Bem entendido, não se trata de erigir o Saber e o Poder como uma espécie de casal infernal, mas de precisar a cada caso quais foram suas relações e, em primeiro lugar, se as tiveram, e por que vias. Quando as têm, eles se vêem num mesmo dispositivo e se auxiliam mutuamente, uma vez que o poder é sábio em seu próprio domínio, o que dá poder a certos saberes. (VEYNE, 2011, p. 55)

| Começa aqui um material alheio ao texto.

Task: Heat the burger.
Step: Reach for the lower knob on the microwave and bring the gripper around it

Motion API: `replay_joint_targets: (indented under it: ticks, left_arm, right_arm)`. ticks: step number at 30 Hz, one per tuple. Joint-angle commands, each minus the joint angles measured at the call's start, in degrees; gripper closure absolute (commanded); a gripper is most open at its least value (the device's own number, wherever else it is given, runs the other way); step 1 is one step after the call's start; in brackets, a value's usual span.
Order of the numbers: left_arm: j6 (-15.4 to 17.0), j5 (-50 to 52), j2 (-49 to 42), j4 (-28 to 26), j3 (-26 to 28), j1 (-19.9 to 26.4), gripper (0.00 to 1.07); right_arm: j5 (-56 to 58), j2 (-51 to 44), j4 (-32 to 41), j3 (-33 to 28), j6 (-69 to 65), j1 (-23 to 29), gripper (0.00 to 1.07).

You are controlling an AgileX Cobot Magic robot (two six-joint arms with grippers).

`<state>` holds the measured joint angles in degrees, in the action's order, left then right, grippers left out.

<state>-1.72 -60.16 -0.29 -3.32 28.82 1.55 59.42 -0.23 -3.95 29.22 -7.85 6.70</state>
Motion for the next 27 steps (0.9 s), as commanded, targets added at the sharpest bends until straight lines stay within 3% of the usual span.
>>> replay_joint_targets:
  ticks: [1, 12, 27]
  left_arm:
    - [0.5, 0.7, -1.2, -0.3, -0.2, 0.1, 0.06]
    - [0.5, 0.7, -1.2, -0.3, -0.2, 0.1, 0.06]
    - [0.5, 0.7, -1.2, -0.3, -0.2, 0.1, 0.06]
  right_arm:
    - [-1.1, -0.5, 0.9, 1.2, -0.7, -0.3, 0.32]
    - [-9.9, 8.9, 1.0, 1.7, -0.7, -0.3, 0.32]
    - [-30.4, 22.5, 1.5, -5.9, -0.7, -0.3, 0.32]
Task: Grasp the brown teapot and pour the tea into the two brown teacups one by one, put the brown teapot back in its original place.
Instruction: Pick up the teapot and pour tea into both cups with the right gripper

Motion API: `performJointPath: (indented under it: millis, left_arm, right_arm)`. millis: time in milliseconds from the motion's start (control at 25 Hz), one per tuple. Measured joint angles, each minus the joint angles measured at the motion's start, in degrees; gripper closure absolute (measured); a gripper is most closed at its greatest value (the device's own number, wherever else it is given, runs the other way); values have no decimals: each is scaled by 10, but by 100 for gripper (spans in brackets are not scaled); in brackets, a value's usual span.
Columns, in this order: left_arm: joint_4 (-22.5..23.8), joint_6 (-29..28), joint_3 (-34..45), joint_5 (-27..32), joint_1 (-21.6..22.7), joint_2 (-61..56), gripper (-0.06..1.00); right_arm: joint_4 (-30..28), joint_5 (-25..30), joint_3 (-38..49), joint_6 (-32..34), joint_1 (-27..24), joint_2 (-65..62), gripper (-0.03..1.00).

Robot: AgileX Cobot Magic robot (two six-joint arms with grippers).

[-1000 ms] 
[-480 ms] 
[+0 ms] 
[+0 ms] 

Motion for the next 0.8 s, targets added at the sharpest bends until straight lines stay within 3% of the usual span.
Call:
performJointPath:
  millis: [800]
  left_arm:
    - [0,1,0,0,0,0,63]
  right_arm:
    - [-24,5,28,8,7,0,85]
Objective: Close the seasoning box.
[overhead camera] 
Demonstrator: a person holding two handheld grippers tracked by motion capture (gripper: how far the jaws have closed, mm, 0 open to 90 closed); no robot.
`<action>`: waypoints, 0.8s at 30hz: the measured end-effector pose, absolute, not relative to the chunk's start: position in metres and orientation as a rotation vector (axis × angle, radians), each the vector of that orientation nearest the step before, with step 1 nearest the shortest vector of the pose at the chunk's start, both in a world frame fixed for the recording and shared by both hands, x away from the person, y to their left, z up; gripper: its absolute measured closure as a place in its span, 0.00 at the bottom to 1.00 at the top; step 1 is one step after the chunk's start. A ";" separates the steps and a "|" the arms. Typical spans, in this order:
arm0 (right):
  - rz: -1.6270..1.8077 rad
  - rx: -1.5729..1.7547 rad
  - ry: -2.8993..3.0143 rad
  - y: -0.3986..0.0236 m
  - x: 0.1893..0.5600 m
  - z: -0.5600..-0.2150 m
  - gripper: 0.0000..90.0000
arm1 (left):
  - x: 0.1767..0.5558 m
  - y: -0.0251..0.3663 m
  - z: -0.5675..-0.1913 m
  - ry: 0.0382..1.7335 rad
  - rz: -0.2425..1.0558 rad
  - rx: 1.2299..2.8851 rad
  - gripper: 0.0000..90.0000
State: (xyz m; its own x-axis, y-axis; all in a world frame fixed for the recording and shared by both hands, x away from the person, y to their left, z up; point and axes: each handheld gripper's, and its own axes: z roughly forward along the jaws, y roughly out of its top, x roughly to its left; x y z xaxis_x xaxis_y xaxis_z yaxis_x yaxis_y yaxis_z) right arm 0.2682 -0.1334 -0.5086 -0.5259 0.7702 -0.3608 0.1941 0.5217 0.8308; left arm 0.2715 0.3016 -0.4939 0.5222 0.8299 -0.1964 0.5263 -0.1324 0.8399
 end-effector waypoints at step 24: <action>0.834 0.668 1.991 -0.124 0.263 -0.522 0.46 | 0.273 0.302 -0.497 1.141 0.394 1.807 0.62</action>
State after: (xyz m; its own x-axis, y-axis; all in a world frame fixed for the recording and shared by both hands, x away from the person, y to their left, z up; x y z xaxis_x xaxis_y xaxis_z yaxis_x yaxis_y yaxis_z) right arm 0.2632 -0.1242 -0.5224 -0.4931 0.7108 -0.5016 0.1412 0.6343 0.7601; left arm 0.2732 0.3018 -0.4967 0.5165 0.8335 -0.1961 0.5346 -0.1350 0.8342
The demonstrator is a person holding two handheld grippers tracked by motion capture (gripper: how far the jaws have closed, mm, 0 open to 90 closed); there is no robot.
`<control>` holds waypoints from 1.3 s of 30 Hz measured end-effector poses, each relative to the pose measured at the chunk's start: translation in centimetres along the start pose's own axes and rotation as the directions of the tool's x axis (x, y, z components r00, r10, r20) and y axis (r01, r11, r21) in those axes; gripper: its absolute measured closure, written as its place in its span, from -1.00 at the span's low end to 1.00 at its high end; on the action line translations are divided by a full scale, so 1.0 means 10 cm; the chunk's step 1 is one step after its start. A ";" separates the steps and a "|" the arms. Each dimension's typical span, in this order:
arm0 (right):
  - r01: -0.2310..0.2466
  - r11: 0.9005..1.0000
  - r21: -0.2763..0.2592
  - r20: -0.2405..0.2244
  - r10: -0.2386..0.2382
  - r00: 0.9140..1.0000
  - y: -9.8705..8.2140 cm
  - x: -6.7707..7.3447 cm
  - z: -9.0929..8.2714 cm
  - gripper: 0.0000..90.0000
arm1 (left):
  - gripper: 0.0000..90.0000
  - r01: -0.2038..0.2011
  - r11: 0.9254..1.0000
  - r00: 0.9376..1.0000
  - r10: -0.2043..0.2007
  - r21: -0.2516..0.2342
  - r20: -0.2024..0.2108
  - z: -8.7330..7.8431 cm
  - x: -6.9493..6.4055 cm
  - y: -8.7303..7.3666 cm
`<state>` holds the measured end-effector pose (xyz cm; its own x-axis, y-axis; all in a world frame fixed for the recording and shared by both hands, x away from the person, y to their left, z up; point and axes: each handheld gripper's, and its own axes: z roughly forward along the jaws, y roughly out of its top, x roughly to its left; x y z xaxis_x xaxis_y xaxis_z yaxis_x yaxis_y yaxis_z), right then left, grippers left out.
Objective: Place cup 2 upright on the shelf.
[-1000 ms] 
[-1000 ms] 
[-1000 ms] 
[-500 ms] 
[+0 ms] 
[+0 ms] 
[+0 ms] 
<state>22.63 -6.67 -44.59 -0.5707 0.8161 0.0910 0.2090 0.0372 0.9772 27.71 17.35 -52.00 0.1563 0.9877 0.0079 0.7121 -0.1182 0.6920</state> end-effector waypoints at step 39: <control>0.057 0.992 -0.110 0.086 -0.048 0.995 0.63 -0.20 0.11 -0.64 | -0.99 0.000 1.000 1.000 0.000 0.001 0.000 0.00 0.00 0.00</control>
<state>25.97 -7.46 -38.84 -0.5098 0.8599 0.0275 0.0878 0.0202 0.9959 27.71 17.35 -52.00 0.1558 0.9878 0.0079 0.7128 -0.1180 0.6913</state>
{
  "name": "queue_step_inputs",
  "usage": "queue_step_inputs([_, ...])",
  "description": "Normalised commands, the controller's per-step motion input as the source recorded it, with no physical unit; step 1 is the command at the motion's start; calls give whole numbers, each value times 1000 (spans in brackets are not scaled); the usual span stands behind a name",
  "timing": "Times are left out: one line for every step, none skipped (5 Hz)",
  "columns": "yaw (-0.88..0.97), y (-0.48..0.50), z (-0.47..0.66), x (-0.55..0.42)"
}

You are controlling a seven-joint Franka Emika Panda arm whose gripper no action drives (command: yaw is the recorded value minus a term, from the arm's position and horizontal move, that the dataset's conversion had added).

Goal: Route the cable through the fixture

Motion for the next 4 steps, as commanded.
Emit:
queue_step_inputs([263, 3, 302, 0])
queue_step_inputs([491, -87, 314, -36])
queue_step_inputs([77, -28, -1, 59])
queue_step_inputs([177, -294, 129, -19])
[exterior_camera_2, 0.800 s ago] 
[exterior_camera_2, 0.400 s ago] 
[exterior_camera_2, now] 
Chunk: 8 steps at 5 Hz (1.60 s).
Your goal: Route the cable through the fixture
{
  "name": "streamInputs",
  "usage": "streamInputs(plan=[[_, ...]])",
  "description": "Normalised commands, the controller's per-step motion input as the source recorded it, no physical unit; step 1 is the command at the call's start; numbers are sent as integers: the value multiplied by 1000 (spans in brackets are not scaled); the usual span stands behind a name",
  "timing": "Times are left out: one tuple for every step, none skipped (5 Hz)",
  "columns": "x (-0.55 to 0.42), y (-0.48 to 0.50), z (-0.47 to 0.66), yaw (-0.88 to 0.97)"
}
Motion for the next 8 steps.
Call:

            Sobre a verdade Veyne afirma que ela figura entre os componentes do próprio dispositivo. Nas palavras de Foucault (apud VEYNE, 2011, p. 56) “a verdade é deste mundo; ela é produzida graças a múltiplas coerções. E detém efeitos regulados de poder. Cada sociedade tem seu regime de verdade, sua política geral de verdade.” Portanto, para Veyne, seria possível, até mesmo fazer uma história das concepções de verdade. Isto leva a pensar novamente a noção de dispositivo, que misturaria “coisas e idéias (entre as quais a verdade), representações, doutrinas, e até mesmo filosofias, com instituições, práticas sociais, econômicas, etc. O discurso impregne tudo isso.” (VEYNE, 2011, p. 57).
            Dirigindo-se ao final de seu texto, Paul Veyne aborda a noção de ideal-tipo (forjada por Max Weber). De acordo com o autor, na obra foucaultiana existiriam ideais-tipos especialmente aprofundados, os quais buscam a diferença última. Já que, em Foucault, “tratou-se de distinguir os componentes de uma formação histórica qualquer, de um dispositivo, de mostrar os laços entre esses componentes e de fazer aparecer a singularidade do todo.” (VEYNE, 2011, p. 58-59)
            Enfim, sendo imanente aos fatos da história, a todos os dispositivos, dos quais é a apenas a formulação última, o discurso não move a história, é movido por ela e seus dispositivos. Mas, de onde viriam as mudanças dos discursos ao longo dos séculos? “Elas provém simplesmente da causalidade histórica comum e bem conhecida, que move e modifica incessantemente práticas, pensamentos, costumes, instituições, em suma, todo o dispositivo, com os discursos que apenas lhe delimitam as fronteiras.” (VEYNE, 2011, p. 59). Por fim, Veyne lembra que os dispositivos têm por limite, na sua finitude, as fronteiras históricas de um discurso.

REFERÊNCIAS

VEYNE, P. Só há a priori histórico. In: VEINE, P. Foucault: seu pensamento, sua pessoa. Rio de Janeiro: Civilização Brasileira, 2011.